Outro motivo, é por causa das barbaridades que por lá se escrevem nas páginas dedicadas às últimas tendências. Fiquem então a saber que as cadeiras estilo Luís XIV estão muito em voga, mas que os budas, ideais para o tempo frio, devem ser arrumados no canto mais recôndito da dispensa. Depois, desistam de fazer pandam (caso não conheçam o termo, significa combinar cores e usa-se muito no Oeste) entre malas e sapatos, porque isso está super out. Por último, é muito pouco chique sair à noite sem levar um clutch. Se estão a torcer o nariz, eu fiz o mesmo, pois em 23 anos de existência nunca tinha ouvido falar em tal coisa. Parece que é uma coisa minúscula para pôr coisas também minúsculas (tipo uma chave, uma nota de 50€ e um O.B. - o essencial para se sair à noite, portanto).
Ou seja, este ano é para esquecer ter budas expostos em casa, sair sem clutchs e combinar cores.


Fuck, vou estar tão out!

Percebem agora porque detesto clichés?

Merdas que me irritam!

Quem é que me manda a mim ir ao Minipreço comprar produtos de marca branca????

Queijos frescos e iogurtes líquidos: a película de alumínio sai a um custo tal que há bocado tive que partir uma unha para matar a fome. DASS!

Mais um estudo antropológico barato

Não deixo de me espantar com as notícias que nos chegam do outro lado do mundo. Espaços de chill out, zonas lounge, espaços para fumadores. Tudo isso parece ficar algures num passado distante, com a conotação de "pequenos lactentes", quando comparados com a iniciativa da Hime&Company. Esta empresa nipónica decidiu pagar férias aos seus colaboradores para que recuperem dos desgostos de amor. I know, eu também fiquei com inveja. Não sei se será uma medida de último recurso para evitar que os queridos japoneses recorram ao Hara-kiri para se livrarem da vergonha de um desgosto, mas porra, é uma ideia de se lhe tirar o chapéu. Assim já eles se podem munir de Canon's, protector solar e chapéus enormes e correr a Europa a registar tudo o que vêm, geralmente em poses duvidosas. Esquecendo assim que, se estivessem a trabalhar, muito provavelmente estariam a tentar encontrar uma maneira honrosa de se suicidarem.
Tudo isto levou-me a uma outra observação de cariz antropológico. Desta feita, tenho reparado no intensificar dos ressabiamentos pós-fim-de-relação, propiciados pelas novas tecnologias. No tempo dos afonsinhos, quando a internet e os telemóveis não eram um dado adquirido, tudo era mais simples.
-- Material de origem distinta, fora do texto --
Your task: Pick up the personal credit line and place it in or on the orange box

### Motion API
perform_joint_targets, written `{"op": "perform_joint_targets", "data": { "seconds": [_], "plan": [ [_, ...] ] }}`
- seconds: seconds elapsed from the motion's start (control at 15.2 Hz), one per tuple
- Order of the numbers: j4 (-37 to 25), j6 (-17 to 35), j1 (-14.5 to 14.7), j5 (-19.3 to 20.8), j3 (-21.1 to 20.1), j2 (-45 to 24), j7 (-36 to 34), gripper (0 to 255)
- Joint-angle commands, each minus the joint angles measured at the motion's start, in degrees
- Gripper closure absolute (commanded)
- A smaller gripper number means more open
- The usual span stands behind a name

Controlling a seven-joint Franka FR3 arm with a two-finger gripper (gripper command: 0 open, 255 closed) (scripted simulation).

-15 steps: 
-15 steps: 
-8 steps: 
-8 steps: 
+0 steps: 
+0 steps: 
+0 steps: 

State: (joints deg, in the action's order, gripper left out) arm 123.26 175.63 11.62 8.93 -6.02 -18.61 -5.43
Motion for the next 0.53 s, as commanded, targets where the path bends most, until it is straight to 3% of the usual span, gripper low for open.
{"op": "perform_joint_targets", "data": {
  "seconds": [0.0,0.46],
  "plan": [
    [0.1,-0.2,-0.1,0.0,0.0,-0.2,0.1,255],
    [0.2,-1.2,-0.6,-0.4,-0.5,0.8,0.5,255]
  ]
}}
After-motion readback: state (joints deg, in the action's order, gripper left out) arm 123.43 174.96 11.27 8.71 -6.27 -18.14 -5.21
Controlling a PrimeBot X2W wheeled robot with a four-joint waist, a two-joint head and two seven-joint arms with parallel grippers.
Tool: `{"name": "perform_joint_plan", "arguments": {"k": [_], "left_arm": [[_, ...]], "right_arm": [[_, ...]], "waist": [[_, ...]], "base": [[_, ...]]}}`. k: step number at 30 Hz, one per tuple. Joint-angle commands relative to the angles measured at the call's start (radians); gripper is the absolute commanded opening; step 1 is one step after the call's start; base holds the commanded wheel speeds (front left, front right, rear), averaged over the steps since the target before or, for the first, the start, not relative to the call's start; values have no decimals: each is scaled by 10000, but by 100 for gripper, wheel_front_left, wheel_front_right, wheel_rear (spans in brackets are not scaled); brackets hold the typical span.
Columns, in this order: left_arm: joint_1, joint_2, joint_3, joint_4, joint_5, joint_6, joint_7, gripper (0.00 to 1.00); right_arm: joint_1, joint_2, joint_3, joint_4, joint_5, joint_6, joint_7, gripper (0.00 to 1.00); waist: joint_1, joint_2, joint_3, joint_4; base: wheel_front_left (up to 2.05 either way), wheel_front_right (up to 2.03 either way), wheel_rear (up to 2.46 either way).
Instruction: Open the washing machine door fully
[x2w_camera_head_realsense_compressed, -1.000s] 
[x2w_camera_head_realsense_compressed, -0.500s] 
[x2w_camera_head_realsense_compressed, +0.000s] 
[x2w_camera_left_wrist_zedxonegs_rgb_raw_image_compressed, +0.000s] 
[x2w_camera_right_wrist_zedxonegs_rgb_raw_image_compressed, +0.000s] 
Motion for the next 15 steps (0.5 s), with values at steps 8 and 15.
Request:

A relação terminava, podia haver uma ou outra troca de galhardetes, na pior das hipóteses, um crime passional se o ressabiamento fosse muito. Ora, já hoje em dia, não é raro encontrar uma frase, uma directa ou indirecta, em Messengers, Blog, Foto Logs, Picasas, Facebooks, Hi5's e afins, dirigida ao ex-ditocujo. Tenho-o visto com frequência, mas felizmente não o experiencio. É intrigante observar o ritmo alucinante a que as relações interpessoais têm evoluido e as consequências que daí advém.
Se esperam que retire daqui uma brilhante conclusão, estão enganados. Este foi um estudo informal da minha parte e, como tal, resultou apenas num constatar de factos e não numa premissa que pudesse salvar a humanidade destes "pequenos inconvenientes".
Tenho dito.

13/03/2008

Momento esquizofrénico do dia #2

14h20. Acabei de fumar um cigarro. Elevador do meu local de trabalho. A subir 7 andares sozinha e o espaço cheio de espelhos. Não resisto à tentação nem à pressão que é andar com Sex has made me stupid em repeat mental há mais de uma semana. Fiz uma dança super sexy, só para mim, dentro do elevador, em frente aos espelhos.
Shhttt....

Momento esquizofrénico do dia #1

10h50. Kilómetro 2 da A5 sentido Lisboa-Cascais. Ele vai na faixa da esquerda, eu na do meio. Eu no meu Opel Astra de '97, ele num carro tuning. Para além de já ser mau ele ser tuning, o carro pertence a uma empresa que "kita" carros e os ajuda a ficar com aquele aspectozinho suburbano. Estou atrasada para o trabalho, pico-me com ele e, surpresa das surpresas, ganho-lhe.
Soube-me tão bem! EU RULO, TU SUCKAS!

11/03/2008


Esta intrépida alminha de antropóloga que vive dentro de mim insiste em não fechar o olho vivo e mordaz à observação dos outros. E ultimamente têm sido objecto destes meus estudos, os casais de meia idade da classe média-baixa lisboeta. Sim, convem aqui diferenciar a amostra em estudo, porque ser um casal de meia idade na cidade ou sê-lo no campo, é algo de completamente diferente. E como a maior parte do tempo estou na cidade, é então a amostragem urbana a escolhida.
Ao pensar no vocabulário que predomina quando se chega a esta idade e nesta condição social, ocorrem-me algumas ideias pouco confortáveis: disfunção eréctil, excursões domingueiras com direito a demonstração de produtos inúteis e menopausa. A demonstrá-lo está um estudo feito por um camarada antropólogo chinês, que constatou que cerca de 1/3 dos casais chineses desiste do sexo na meia idade (faz-me alguma confusão o modo como esta amostragem foi obtida, visto os chineses serem o povo recatado e pouco dado a exposições da sua vida íntima que nós conhecemos). Ou seja: meia idade é igual a disfunção eréctil, que por sua vez equivale a ausência de sexo! Mas o povo chinês também em pouco pode ser comparado com o português, muito menos com um target tão específico como o aqui abordado. Enfim, pulgas atrás da orelha à parte, voltemos ao meu estudo.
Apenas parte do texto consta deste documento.